Wake Word Detection: Activates on "hey vex" (configurable)
Wake Aliases: Define additional trigger phrases
Optional Text Responses: Mirror voice replies to a text channel
Conversation History: Maintains context across turns (configurable max)
Idle Timeout: Automatically leaves the channel after a period of inactivity

Configuration

{
  "voice": {
    "assistant": {
      "enabled": true,
      "wakeWord": "hey vex",
      "wakeAliases": ["vex", "hey bot"],
      "respondWithText": false,
      "idleTimeout": 300,
      "maxHistoryTurns": 10
    }
  }
}

ℹ️ How It Works

The assistant continuously listens while undeafened.
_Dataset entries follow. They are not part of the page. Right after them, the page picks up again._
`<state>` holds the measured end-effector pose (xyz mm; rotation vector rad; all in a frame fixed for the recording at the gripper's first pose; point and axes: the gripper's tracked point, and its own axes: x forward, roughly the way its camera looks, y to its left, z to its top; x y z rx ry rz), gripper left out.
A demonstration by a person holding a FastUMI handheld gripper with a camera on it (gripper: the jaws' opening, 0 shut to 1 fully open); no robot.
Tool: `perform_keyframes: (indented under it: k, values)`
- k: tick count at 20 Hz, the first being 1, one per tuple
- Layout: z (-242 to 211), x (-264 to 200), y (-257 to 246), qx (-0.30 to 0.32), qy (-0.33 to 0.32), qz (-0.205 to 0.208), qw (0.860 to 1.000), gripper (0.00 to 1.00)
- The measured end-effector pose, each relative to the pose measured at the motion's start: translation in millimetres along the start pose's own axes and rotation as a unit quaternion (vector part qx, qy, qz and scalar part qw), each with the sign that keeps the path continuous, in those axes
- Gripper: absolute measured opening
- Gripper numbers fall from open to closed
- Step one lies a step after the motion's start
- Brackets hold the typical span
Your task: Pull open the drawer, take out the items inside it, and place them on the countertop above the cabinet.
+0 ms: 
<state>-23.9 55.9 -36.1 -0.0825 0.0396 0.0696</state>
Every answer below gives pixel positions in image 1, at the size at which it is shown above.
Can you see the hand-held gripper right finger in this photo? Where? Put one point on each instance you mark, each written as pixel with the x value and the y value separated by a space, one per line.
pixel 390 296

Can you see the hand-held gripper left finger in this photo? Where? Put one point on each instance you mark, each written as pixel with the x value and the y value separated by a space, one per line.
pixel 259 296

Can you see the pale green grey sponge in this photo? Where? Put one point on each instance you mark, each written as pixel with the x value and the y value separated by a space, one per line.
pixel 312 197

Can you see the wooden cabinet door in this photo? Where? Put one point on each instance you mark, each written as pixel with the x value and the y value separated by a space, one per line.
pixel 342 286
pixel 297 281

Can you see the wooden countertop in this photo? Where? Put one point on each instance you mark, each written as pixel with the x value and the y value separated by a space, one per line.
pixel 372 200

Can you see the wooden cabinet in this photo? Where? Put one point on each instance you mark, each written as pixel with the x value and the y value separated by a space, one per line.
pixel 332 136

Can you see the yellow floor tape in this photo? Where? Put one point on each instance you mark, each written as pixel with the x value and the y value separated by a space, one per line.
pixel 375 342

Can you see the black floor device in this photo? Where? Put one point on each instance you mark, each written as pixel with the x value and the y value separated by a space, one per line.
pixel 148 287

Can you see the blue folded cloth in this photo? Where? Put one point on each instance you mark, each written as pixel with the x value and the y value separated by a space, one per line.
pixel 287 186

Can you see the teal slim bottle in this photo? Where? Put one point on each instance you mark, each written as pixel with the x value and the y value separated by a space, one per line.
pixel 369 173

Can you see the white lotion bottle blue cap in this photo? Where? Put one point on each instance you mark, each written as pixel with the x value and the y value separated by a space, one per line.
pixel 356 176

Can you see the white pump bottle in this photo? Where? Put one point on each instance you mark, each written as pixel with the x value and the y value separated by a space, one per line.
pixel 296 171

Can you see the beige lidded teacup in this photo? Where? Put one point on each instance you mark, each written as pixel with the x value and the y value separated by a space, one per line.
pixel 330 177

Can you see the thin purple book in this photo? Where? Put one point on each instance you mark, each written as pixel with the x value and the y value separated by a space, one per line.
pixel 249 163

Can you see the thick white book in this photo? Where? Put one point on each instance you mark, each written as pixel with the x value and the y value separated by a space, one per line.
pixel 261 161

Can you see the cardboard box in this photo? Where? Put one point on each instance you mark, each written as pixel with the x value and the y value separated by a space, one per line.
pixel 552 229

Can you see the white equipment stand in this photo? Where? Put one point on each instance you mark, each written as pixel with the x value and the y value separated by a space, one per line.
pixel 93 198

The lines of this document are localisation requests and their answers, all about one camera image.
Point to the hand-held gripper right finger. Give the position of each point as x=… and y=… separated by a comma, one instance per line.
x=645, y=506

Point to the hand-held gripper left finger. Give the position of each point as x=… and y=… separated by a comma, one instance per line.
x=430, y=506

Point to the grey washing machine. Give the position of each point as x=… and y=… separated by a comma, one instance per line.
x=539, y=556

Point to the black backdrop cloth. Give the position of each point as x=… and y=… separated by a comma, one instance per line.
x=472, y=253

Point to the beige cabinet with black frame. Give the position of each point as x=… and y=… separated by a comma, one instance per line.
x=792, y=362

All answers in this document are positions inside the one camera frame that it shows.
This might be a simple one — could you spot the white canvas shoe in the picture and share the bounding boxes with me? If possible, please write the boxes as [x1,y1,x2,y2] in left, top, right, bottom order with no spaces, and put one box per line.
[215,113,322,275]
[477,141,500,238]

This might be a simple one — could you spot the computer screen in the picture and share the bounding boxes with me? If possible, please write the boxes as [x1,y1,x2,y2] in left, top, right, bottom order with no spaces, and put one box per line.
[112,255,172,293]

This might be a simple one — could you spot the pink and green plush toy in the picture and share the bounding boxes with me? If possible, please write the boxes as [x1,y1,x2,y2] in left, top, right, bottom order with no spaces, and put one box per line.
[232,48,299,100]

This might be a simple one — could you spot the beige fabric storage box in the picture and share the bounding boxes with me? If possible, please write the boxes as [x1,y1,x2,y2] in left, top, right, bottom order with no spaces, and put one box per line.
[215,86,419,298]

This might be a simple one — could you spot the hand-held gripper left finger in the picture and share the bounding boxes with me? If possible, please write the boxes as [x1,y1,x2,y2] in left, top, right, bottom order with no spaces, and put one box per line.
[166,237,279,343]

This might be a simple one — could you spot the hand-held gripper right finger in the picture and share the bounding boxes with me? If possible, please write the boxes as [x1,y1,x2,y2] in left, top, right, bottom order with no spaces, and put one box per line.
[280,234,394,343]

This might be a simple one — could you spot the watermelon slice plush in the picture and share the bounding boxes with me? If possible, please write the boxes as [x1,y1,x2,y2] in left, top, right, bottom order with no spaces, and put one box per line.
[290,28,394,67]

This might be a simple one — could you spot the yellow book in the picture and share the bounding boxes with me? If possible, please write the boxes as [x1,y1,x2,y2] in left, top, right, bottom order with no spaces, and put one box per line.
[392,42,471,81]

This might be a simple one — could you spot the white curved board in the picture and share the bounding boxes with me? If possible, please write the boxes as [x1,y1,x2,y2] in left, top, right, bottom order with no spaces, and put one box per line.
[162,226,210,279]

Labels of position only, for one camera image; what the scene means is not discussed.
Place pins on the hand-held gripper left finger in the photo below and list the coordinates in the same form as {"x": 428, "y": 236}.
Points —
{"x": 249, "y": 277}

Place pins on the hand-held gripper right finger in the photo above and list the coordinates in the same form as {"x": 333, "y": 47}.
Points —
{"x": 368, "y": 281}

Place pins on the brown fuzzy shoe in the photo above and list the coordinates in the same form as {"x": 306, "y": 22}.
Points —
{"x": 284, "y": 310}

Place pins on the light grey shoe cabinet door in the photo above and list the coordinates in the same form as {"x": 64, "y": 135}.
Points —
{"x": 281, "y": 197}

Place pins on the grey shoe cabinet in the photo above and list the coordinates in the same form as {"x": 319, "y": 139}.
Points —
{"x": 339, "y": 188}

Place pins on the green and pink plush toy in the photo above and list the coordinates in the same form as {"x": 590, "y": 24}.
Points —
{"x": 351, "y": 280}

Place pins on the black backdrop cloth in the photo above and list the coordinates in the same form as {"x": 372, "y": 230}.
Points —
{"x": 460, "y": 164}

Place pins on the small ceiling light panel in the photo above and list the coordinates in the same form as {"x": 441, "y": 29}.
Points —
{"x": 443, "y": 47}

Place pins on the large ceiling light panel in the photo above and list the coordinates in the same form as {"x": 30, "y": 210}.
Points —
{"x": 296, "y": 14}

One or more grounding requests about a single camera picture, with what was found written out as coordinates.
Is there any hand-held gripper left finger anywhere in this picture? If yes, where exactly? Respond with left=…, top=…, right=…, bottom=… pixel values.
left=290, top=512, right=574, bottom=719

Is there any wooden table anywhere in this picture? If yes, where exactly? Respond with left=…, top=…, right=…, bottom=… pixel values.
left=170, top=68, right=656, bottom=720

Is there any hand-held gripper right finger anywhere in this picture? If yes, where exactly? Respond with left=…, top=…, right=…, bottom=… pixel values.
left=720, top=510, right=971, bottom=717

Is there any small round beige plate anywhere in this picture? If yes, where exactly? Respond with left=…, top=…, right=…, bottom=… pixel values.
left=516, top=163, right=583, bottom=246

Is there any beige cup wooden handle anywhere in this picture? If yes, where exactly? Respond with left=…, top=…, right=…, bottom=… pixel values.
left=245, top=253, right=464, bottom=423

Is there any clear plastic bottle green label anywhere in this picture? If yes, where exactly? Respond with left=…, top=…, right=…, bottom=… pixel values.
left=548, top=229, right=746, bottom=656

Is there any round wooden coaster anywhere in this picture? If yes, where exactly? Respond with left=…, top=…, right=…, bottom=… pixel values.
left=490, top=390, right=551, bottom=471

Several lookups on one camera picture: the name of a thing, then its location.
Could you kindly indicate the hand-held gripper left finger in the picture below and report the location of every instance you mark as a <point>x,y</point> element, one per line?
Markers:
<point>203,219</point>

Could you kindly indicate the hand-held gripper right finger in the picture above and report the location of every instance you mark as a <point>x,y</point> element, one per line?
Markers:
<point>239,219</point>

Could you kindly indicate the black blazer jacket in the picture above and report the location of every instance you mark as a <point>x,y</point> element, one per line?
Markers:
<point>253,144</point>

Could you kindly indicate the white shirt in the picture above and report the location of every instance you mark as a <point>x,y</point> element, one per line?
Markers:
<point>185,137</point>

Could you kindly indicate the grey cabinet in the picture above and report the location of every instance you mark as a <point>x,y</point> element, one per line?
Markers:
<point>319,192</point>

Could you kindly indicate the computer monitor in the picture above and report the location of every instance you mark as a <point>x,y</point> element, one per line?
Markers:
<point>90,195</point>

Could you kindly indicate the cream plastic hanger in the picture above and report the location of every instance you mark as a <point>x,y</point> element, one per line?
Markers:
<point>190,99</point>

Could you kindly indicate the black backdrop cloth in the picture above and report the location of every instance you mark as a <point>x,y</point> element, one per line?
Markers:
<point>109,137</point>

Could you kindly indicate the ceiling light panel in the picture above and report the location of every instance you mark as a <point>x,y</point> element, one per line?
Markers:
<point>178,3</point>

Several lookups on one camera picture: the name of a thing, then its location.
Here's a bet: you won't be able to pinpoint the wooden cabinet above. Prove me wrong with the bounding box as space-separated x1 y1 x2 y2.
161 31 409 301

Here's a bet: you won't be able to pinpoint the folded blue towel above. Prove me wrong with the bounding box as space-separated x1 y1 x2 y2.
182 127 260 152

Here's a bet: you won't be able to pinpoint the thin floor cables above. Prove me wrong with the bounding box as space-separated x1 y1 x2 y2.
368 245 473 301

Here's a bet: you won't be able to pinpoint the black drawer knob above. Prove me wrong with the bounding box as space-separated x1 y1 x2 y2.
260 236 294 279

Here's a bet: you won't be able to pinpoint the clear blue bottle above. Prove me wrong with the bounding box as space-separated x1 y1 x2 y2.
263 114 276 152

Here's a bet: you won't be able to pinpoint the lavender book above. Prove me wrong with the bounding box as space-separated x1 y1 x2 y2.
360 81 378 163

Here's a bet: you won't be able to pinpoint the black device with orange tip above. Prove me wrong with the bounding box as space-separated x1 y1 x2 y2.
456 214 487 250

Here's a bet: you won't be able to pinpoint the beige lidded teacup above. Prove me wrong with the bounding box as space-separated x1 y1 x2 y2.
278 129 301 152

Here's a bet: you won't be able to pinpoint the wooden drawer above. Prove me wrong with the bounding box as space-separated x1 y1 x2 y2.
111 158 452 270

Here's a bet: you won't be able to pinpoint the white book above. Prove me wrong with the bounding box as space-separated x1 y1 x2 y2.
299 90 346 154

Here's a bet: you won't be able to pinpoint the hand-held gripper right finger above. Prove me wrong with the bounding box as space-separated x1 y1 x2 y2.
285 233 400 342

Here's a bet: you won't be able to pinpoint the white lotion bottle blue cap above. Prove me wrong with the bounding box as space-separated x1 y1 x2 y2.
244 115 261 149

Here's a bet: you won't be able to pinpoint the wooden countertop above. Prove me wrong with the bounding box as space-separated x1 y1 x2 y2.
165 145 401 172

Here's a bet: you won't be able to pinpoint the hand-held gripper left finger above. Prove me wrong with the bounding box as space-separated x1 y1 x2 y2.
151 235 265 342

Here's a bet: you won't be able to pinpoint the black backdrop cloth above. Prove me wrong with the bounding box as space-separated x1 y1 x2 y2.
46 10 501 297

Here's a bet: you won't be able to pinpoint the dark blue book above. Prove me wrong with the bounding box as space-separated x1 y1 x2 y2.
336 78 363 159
When it detects the wake word in transcribed speech, it captures the rest of the utterance, sends it through the full LLM pipeline (with tools), and streams the response back as TTS audio.

Self-Hosted Setup

Run the entire voice stack locally with zero API costs:

Component	Recommended	Default Port
TTS	Kokoro, runs on CPU	`8880`
STT	faster-whisper, needs GPU for real-time	`8000`

⚠️ Hardware Note

Kokoro TTS runs comfortably on CPU. However, faster-whisper requires a GPU (NVIDIA recommended) for real-time transcription performance. CPU-only transcription is possible but may introduce noticeable latency.

💡 Zero-Cost Voice Stack

Set voice.tts.provider and voice.stt.provider to "local", point each baseUrl at your local service, and you have a fully functional voice system with no API keys and no ongoing costs.